Franchini (Italia Viva): "Si stima una riduzione di oltre il 40% per la raccolta dell’anno, ma si prevedono ripercussioni anche per le stagioni successive"

Maltempo e castagneti da frutto in Garfagnana, rovinata la stagione 2021. La denuncia arriva da Tania Franchini, responsabile per Italia Viva del settore turismo e agricoltura, che commenta: “Le intemperie di giovedì 7 e martedì 8 ottobre hanno danneggiato i castagneti da frutto del versante appenninico della Garfagnana e di conseguenza ne risentirà la produzione del frutto per la stagione 2021. A pochi giorni dall’inizio della raccolta il vento e le abbondanti precipitazioni meteoriche hanno reso nulla l’opera dei castanicoltori, che con sacrificio ed in controtendenza stanno recuperando i castagneti da frutto.

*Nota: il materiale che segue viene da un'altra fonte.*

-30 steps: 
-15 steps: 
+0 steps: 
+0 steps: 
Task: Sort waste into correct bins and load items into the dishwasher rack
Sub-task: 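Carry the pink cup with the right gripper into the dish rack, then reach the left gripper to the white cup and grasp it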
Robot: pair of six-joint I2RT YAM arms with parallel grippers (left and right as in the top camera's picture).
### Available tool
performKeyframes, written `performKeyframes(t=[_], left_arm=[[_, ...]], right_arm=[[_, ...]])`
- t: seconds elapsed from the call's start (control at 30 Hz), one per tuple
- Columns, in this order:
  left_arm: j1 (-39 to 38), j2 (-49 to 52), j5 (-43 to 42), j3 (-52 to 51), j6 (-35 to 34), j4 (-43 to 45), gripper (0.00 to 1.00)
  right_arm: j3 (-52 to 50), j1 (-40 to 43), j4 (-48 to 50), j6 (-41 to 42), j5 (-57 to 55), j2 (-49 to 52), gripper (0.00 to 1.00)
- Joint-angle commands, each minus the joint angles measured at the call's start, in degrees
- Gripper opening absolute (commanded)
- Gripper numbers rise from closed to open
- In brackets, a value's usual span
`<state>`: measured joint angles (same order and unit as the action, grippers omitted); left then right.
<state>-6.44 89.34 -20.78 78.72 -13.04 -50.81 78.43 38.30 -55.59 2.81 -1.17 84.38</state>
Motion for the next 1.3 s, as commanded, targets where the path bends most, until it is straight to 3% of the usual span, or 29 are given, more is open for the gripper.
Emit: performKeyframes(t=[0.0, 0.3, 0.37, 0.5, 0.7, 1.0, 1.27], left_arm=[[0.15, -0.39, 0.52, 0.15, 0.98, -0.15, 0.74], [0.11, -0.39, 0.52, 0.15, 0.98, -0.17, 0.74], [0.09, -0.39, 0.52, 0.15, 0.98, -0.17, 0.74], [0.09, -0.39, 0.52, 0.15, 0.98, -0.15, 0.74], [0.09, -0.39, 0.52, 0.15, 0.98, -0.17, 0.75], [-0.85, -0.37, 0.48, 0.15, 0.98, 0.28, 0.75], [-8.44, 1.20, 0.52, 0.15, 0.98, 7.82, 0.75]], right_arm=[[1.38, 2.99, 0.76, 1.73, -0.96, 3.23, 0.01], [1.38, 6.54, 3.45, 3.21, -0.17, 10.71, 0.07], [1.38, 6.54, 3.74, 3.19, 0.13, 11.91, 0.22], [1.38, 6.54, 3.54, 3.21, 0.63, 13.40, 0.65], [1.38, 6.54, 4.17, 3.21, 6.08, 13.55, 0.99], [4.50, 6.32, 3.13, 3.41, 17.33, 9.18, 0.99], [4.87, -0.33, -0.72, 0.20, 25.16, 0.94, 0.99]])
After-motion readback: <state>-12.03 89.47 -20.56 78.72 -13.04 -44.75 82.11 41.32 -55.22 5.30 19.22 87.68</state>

Si stima una riduzione di produzione di oltre il 40% per la raccolta dell’anno, ma si prevedono a causa degli stroncamenti che ci siano ripercussioni anche per le stagioni successive”.

Da non dimenticare il legame fra il castagno e l’identità delle persone che lo coltivano – continua la Franchini – il riconoscimento che si tramanda da generazioni individuando nell’albero del pane l’elemento che ha garantito la presenza e quindi il presidio del territorio dei montanari. Non solo quindi un danno economico ma anche un attacco al tessuto sociale che è stato colpito nell’identità e nello spirito di appartenenza. Il connubio uomo castagneto ha oggi subito un forte contraccolpo. Chi avesse avuto modo di incrociare lo sguardo dei castanicoltori in questi giorni avrebbe percepito da subito che non potrà bastare la resilienza a far rivivere la selva, non sempre lo spirito di appartenenza e l’identità possono essere sufficienti, c’è bisogno di un segnale forte, c’è bisogno di far sentire i castanicoltori non abbandonati a sé stessi. Come il loro lavoro permette di godere delle diverse funzioni del castagneto (produttive, protettive, naturalistiche, paesaggistiche, ricreative e didattiche) oggi chi può, deve far sentire meno soli i montanari che con caparbietà e costanza stanno ritornando a vivere il loro territorio”.

“Oggi – commenta Antonio Sacchini, tecnico del settore sul territorio che si è subito recato sul posto per valutarne i danni – si parla anche dei servizi ecosistemici e per la coltura del castagno da frutto potremmo indicarne alcuni, ad esempio: la caratterizzazione del paesaggio, con gli elementi tipici e soprattutto con la presenza dei patriarchi, gli alberi monumentali o vetusti; la conservazione della biodiversità, con i diversi habitat le piante di castagno a loro volta sono in grado di ospitare altre forme di vita animale o vegetale; e perché no, la produzione di funghi eduli, come porcini ed altri, che possono fornire un reddito integrativo alla vendita delle castagne. Tutto questo ha avuto un danno, il paesaggio ed il territorio non si mantengono da soli, aiutiamo chi mantiene il presidio a non sentirsi abbandonato”.

Sarà mia premura – conclude la responsabile di Italia Viva – informare del grosso danno ai nostri castanicoltori, la nostra referente regionale Stefania Saccardi, sempre molto attenta e presente per supportare, nel proprio settore di competenza, le aree interne della Toscana”.